Because it does. And I think, again, because it was this is my first startup. I don’t think I was aware. And maybe other founders may have experienced the same thing of how much time marketing takes Yeah, you know, brand awareness, trust, social proof is so much time. So you should be starting day one. You should be starting day one on developing those plans, on bringing in talent and help in the marketing and commercial space. I mentioned earlier, we decided not to bring on a CTO because we didn’t believe that we need to do that. Again. In hindsight, what I would have 100% done is bring on a commercially minded marketing based But slash sales based founder, a one? Okay. That’s that’s, that’s, that’s something that I, I will or would do if I could do that all again.

Because, again, you also sometimes I think and I’ve seen this with other people I speak to because again, you’re a founder, you’re quite ambitious you Why not every founder is confident, so to speak, or is an extrovert, you have a certain level of belief, right? You have a certain type of belief in yourself, and and your idea. So what you do is you convince yourself as I’ll be able to sell this no problem. Yeah. Because I because I believe in it, right.
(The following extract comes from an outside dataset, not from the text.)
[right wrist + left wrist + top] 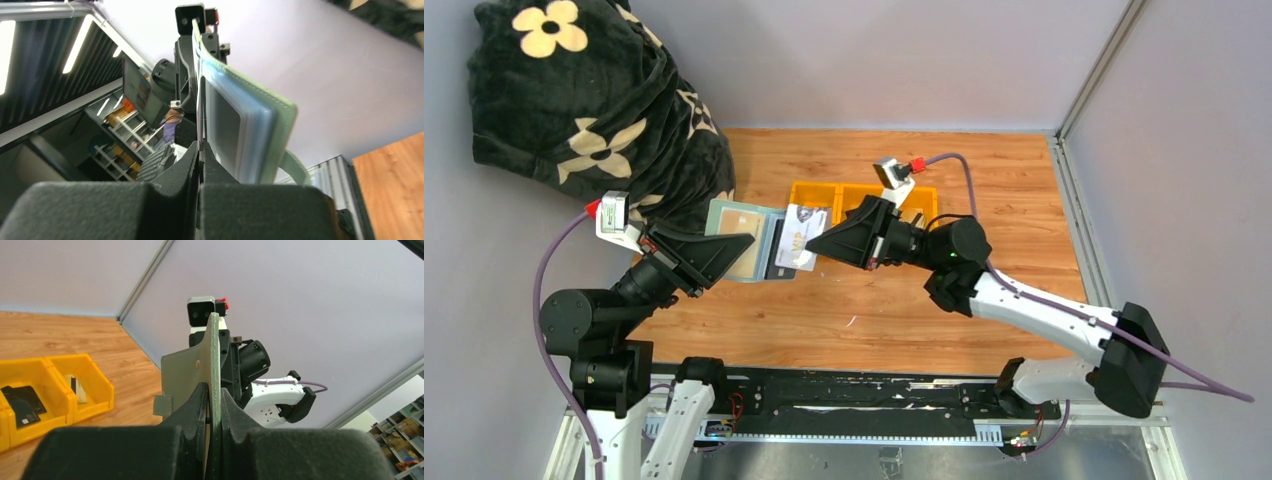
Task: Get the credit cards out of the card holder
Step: Place the credit card in the storage box.
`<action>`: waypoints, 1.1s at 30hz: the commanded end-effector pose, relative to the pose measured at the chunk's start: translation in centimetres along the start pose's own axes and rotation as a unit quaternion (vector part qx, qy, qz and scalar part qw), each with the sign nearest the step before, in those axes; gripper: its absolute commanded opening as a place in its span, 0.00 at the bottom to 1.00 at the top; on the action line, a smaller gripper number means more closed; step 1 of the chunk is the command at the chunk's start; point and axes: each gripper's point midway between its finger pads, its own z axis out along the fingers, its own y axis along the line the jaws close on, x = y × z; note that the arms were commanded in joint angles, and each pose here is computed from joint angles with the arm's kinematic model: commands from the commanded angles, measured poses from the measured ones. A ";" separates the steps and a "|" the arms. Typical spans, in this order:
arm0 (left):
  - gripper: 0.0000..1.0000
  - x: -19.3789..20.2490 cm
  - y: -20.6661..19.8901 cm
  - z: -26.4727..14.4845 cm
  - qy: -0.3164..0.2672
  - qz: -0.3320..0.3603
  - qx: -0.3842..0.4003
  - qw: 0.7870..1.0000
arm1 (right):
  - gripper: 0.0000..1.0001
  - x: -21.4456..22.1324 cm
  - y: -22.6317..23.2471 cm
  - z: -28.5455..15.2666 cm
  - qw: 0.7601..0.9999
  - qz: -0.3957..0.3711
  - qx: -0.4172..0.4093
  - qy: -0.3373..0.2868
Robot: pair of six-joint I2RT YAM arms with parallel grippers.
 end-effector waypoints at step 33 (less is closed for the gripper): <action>0.00 1.1 -1.5 -1.4 0.039 0.153 0.022 0.987 | 0.00 0.1 -41.7 -13.0 0.781 0.017 0.603 0.161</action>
But the the skill set for a marketing and sales person is incredibly difficult to find and incredibly difficult to do. And a massively valuable, I used to ask myself, why do the sales guys earn the most money, because like, when I used to work for capital, for instance, why these guy get so much money, like, they’re not, you know, they’re not that special. But they are, because it’s, it’s one of the toughest jobs in there isn’t business.

And so that’s what I would learn, I brought in somebody a much, much more rarely, I’d spent much more money on it in the early stages of this business. But like I said, hindsight is a wonderful thing. You make you make a decision, at that moment, you make it based on the best available information. And so you can’t beat yourself up when you make those mistakes, because as long as you made the right decision at the time, that’s just the way it is that it’s weighted sometimes then hindsight sometimes finds that you did have all the information, but you would never know that.

Matthew Todd

Absolutely. I think the key thing is to actually make a decision actively strategically based on that information that you do have, rather than, you know, just kind of sit on that not make a decision either way, or hedge your bets, do a little bit of this, a little bit of that, and that can really harm a business more than, you know, making the wrong decision.

Adrian Mitchell

Exactly. I mean, we we experienced that with our experiments, right? Like, in effect, we were doing experimentation for the right reason. Yeah. But actually, what that meant was some of our experiments, were probably wasting money. Because we weren’t experts in that space. We were just we thought we’re collecting data, so that we’re ready. So we’re ready for when it matters if or when it matters, when if we’d have brought in the right talent, they’d have quickly identified. Right, that’s, that’s a red herring, you know, so that’s a dead end. Yeah, let’s eliminate that experiment. And let’s try a new experiment. It’s tried this new route. Most of times very hard to acquire. And at the time, because of the perceptually competitive landscape that we were we were dealing with, or we believe we were dealing with, that’s the decision we made. But, you know, there you go. That’s what being a startup or scale-up is all about. Right?

Matthew Todd

Absolutely. Absolutely. It’s, it’s always a learning process, they’ll always be something to learn. And you know, that that may be a skill or a capability that you don’t have, and yet you obviously you can look at outsourcing that and getting support, you know, with some of those areas as well.

But there will be you know, there’s always going to be new things that you’re going to learn from your markets as that landscape changes as well. And that’s why that research process, I think, is, you know, inherent part of what good marketing looks like. It should be heavily researched based.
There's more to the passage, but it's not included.